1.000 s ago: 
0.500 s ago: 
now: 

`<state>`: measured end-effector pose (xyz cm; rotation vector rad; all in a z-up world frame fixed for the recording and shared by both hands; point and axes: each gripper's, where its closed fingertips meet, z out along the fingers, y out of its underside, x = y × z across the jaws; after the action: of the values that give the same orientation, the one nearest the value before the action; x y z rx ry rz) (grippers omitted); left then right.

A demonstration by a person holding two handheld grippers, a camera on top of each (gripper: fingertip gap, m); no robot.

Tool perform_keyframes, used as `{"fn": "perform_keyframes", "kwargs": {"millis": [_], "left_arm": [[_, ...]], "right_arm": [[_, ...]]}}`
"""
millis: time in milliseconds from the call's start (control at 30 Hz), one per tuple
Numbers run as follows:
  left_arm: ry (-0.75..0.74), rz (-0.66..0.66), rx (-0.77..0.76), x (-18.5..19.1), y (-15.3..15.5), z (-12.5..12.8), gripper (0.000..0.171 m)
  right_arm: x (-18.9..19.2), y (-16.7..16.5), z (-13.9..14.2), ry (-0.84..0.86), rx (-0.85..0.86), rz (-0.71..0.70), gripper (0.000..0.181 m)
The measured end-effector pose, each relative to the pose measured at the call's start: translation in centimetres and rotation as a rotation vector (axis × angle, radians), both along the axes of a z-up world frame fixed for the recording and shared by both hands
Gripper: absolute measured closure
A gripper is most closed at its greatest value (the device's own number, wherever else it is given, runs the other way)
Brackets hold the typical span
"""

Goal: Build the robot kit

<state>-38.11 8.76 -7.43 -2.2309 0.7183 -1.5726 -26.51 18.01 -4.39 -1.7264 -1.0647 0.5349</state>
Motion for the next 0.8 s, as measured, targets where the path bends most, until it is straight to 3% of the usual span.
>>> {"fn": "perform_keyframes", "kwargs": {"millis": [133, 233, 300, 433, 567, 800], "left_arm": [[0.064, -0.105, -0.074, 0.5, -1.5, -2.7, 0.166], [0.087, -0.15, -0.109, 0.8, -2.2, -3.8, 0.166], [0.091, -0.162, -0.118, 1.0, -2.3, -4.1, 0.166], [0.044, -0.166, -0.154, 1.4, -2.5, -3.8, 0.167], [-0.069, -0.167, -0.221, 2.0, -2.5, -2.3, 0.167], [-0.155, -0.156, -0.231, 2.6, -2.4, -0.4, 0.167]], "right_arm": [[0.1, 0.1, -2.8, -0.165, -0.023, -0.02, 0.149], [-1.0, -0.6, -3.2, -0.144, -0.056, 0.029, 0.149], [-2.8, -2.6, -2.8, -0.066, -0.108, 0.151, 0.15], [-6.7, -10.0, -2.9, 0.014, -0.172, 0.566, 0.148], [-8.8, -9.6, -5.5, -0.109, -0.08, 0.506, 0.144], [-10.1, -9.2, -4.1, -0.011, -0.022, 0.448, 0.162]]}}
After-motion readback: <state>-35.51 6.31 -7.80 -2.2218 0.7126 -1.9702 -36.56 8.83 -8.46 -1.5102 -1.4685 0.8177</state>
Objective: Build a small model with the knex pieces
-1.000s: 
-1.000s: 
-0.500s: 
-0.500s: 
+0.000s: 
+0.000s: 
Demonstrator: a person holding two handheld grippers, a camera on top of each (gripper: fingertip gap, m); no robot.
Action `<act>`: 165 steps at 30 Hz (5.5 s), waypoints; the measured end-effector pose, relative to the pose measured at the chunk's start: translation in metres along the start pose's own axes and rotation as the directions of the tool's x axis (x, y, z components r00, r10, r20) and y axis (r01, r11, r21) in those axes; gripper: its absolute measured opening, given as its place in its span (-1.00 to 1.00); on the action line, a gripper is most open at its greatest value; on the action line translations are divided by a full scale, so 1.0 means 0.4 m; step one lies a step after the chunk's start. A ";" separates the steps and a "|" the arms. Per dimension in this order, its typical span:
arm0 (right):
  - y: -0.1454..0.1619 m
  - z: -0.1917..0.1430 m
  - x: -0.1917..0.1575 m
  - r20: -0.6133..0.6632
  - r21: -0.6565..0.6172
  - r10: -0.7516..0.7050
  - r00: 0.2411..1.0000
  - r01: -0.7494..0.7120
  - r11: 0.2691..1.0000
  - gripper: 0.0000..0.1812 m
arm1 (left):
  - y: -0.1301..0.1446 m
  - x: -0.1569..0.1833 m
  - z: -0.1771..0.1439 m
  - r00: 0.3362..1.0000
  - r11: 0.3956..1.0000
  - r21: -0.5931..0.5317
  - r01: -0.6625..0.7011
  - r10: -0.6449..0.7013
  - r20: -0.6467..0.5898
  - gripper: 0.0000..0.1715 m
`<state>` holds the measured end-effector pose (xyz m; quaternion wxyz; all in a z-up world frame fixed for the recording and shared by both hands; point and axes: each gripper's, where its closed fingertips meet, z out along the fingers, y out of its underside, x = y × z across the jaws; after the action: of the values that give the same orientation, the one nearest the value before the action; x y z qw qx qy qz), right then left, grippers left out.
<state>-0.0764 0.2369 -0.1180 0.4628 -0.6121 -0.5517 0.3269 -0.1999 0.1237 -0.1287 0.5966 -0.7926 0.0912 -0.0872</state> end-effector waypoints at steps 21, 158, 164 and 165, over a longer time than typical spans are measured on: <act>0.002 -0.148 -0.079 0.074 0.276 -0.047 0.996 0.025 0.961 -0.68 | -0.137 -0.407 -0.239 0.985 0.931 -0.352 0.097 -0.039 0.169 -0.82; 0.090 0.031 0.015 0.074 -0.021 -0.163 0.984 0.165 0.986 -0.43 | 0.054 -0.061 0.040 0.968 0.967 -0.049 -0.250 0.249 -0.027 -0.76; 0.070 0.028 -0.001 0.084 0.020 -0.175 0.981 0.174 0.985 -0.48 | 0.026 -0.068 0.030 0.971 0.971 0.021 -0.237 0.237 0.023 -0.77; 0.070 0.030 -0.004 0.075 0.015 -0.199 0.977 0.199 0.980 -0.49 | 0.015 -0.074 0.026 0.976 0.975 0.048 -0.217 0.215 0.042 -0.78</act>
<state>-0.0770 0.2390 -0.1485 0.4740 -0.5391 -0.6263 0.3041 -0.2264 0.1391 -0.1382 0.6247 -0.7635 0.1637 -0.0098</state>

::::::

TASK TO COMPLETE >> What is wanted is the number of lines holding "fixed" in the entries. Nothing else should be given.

WORKED SOLUTION >> 3